§ **TASK INSTRUCTIONS**:
For the listing below, state how many lines include "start". The number alone is the answer.

§ **SOURCE DATA**:
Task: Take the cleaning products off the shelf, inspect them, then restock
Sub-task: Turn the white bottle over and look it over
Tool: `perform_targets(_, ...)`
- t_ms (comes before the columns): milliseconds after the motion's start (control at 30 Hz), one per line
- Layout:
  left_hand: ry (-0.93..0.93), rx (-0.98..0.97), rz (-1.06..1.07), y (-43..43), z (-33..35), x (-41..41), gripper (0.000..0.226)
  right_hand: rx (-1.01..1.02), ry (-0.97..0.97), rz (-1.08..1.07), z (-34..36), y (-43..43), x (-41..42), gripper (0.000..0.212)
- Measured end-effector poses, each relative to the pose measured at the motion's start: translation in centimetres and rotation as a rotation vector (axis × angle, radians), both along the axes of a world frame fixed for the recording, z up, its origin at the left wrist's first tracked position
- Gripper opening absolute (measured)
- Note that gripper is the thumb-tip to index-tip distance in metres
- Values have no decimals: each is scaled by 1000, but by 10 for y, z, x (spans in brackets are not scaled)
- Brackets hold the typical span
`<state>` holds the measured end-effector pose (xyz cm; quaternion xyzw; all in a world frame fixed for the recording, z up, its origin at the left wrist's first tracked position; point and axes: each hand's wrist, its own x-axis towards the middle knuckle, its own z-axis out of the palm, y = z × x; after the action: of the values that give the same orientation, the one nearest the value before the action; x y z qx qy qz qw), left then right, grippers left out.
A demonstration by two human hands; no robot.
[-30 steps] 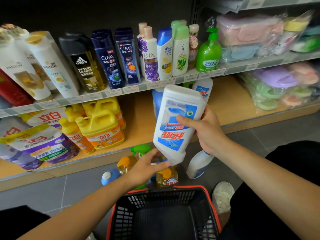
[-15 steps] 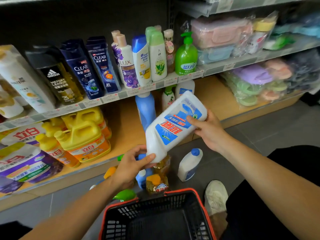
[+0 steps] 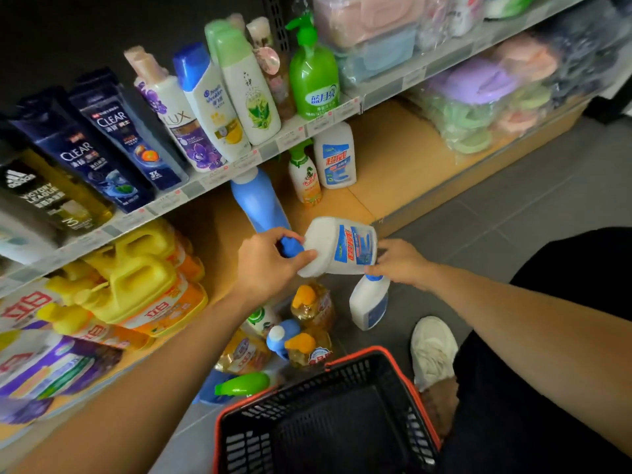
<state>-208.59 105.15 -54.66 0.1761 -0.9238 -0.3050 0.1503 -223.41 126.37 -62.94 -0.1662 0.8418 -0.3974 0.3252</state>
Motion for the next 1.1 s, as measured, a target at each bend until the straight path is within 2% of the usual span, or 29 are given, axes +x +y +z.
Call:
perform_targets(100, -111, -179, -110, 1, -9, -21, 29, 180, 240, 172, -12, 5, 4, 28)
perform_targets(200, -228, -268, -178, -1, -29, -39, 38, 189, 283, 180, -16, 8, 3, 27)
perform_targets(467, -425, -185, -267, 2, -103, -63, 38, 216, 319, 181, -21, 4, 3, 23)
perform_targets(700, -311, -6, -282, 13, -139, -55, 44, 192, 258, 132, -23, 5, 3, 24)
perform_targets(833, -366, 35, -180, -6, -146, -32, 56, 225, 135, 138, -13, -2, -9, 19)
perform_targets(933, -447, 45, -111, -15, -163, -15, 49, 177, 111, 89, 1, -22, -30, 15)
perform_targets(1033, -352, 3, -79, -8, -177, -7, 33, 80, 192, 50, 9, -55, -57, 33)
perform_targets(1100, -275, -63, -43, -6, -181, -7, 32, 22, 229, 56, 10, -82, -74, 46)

§ **PROBLEM SOLUTION**:
2